The pain of not having our own way. The pain of being wilfully misunderstood and misrepresented. The pain of character assassination and the falsification of the facts. The pain of being kicked in the teeth by those one is seeking to help. Such is the cost often of Christian Public Service and such were the actions which led ultimately to the crucifixion of Jesus.

So is it worth it? If I cannot pursue my own personal agenda and if I cannot claim any recognition for my own efforts, is it worth all the heartache and sacrifice if there is nothing in it for me at the end?

Again, I would draw your attention to the model of Christian Public Service as revealed in Jesus of Nazareth and the effectiveness of his work as judged by history.
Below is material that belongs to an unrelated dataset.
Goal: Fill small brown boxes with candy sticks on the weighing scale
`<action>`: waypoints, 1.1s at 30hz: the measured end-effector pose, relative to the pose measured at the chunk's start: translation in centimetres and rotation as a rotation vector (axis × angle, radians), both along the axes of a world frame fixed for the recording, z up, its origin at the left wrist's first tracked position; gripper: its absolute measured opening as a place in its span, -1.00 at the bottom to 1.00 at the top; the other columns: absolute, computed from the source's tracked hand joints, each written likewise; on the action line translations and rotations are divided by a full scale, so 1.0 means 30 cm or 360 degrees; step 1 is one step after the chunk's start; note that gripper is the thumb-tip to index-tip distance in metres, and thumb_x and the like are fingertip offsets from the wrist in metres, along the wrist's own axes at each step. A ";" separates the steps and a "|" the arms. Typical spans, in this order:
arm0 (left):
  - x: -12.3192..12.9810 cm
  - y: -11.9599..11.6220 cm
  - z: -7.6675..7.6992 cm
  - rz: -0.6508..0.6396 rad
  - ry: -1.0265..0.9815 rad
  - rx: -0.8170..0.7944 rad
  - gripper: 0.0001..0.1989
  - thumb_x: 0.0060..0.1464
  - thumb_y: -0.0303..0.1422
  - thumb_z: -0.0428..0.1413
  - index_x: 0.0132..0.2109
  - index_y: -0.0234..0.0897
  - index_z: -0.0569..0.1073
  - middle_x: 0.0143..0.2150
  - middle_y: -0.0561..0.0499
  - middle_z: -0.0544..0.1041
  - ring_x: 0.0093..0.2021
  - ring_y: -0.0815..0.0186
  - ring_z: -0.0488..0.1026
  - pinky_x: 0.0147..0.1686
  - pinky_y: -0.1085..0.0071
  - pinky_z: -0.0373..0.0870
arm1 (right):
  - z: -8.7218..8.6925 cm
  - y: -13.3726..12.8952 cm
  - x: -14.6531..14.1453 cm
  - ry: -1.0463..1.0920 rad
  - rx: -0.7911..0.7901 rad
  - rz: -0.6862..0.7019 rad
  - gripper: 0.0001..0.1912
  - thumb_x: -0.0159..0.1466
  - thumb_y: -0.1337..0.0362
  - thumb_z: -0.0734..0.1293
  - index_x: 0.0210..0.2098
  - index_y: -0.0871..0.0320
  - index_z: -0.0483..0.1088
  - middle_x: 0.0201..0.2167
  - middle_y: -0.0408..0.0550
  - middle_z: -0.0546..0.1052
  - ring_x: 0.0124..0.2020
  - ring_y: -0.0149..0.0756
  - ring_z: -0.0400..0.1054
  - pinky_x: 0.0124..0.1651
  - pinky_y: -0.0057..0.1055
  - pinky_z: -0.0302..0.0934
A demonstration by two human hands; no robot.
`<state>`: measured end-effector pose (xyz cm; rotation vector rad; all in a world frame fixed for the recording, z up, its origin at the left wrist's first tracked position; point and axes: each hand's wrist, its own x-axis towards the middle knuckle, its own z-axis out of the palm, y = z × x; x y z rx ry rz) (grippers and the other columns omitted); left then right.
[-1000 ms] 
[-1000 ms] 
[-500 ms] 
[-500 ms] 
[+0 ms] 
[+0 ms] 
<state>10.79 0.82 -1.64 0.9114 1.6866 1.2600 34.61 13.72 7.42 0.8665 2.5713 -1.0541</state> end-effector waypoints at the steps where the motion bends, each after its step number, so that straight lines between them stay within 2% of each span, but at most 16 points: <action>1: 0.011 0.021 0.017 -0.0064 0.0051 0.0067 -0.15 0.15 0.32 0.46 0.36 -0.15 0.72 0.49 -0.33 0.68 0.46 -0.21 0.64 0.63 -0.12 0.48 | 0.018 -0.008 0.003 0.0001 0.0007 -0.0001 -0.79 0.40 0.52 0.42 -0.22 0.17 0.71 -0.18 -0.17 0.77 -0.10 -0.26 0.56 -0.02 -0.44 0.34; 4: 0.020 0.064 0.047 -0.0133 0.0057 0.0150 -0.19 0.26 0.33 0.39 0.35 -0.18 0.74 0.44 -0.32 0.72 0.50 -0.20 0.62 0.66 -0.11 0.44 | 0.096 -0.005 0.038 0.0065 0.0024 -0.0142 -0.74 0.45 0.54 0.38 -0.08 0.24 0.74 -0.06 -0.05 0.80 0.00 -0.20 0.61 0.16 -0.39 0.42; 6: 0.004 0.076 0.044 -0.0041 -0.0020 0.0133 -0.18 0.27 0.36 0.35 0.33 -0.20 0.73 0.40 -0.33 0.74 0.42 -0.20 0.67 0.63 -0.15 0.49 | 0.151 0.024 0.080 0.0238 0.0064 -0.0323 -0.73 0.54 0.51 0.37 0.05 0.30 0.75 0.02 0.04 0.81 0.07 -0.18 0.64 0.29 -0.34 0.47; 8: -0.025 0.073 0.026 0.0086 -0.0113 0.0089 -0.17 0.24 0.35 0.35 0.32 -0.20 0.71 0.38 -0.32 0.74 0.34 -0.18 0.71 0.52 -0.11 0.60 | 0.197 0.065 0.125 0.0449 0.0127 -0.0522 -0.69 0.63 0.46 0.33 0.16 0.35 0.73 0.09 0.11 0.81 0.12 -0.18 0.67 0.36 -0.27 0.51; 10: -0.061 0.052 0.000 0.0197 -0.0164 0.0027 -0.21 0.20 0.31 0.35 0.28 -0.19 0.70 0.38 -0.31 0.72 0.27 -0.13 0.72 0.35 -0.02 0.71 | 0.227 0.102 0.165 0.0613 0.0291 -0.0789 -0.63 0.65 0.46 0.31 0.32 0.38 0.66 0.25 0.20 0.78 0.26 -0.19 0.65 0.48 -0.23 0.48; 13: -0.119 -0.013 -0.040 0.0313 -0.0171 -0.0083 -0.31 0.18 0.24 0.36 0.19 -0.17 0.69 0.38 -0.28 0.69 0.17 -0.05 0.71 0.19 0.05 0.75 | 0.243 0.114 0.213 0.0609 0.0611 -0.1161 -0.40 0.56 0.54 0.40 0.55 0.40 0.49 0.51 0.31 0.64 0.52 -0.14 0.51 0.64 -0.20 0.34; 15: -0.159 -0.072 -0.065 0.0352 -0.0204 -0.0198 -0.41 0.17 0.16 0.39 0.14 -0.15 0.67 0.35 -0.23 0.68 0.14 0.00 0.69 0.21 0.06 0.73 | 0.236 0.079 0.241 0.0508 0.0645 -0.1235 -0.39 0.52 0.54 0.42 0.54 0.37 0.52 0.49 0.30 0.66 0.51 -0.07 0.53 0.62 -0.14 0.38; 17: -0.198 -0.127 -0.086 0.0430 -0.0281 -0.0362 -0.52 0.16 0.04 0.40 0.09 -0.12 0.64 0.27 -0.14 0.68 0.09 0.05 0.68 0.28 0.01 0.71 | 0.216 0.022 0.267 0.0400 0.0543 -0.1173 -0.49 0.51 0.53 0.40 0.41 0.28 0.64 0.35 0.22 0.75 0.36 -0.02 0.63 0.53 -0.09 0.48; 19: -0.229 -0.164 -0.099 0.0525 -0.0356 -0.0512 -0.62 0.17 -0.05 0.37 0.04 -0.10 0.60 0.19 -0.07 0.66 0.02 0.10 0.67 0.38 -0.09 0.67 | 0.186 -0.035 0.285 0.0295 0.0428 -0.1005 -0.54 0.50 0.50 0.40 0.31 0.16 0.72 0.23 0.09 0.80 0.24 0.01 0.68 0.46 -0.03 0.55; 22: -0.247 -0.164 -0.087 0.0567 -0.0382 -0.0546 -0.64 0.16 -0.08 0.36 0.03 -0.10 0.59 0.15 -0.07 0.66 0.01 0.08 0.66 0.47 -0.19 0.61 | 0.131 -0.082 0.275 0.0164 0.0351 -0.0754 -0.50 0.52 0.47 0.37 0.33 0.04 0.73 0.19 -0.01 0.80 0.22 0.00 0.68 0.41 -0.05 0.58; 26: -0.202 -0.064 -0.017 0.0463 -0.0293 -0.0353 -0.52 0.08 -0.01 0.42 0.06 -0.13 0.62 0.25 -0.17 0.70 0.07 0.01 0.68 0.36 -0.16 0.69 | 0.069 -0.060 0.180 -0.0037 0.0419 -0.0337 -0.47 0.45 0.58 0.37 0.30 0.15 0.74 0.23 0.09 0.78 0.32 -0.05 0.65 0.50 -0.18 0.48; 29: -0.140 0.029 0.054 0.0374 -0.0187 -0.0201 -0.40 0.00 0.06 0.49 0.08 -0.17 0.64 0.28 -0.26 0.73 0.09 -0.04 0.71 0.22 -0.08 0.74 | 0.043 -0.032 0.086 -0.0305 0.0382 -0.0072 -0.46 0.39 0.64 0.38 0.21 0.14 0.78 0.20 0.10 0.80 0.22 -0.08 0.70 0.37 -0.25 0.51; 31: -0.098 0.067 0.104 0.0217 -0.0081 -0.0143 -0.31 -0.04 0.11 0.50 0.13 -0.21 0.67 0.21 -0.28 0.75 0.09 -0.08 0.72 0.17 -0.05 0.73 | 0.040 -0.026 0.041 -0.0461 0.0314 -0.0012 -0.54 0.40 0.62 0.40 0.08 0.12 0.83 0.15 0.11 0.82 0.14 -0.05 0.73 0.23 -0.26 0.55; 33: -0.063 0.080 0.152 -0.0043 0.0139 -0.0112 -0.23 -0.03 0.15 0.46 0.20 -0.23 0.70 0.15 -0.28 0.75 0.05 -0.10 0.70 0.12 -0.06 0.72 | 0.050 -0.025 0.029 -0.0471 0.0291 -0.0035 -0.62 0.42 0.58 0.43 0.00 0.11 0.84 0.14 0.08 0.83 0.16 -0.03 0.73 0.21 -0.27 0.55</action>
I cannot better express it than in the words of Philip Brooks who wrote:

"Here is a man who was born in a lonely manger, the child of a peasant woman. He grew up in an obscure village. He worked in a carpenter's shop until he was 30, and then for three years was an itinerant preacher. He never wrote a book. He never held office. He never went to college. He never owned a house. He never had a family. He never travelled more than 200 miles from the place where he was born. He never did any of the things that usually accompany greatness. He had no credentials but himself. He had nothing to do with this world except the power of divine manhood. Whilst still a young man, the tide of popular opinion turned against him. His friends ran away. One of them denied him. He was turned over to his enemies. He went through the mockery of a trial. He was nailed upon a cross between two thieves. His executioners gambled for the only piece of property he had on earth while he was dying - his coat. When he was dead he was taken down and laid in a borrowed tomb through the pity of a friend. Nineteen wide centuries have come and gone. Today he is the centrepiece of the human race and the leader of the column of progress".

He concludes:

"I am within the mark when I say that all the armies that ever marched, all the navies that were ever built, and all the parliaments that ever sat, and all the kings that ever reigned, put together have not affected the life of man upon this earth as powerfully as that one solitary life".

And that one solitary life of service has been the foundation of a community for almost 2,000 years.

I leave it to you to judge whether Christ-like public service is worth it in the long run.

And now to that God who in Jesus reveals the true nature of Christian Public Service be all honour and glory, today and for ever. Amen.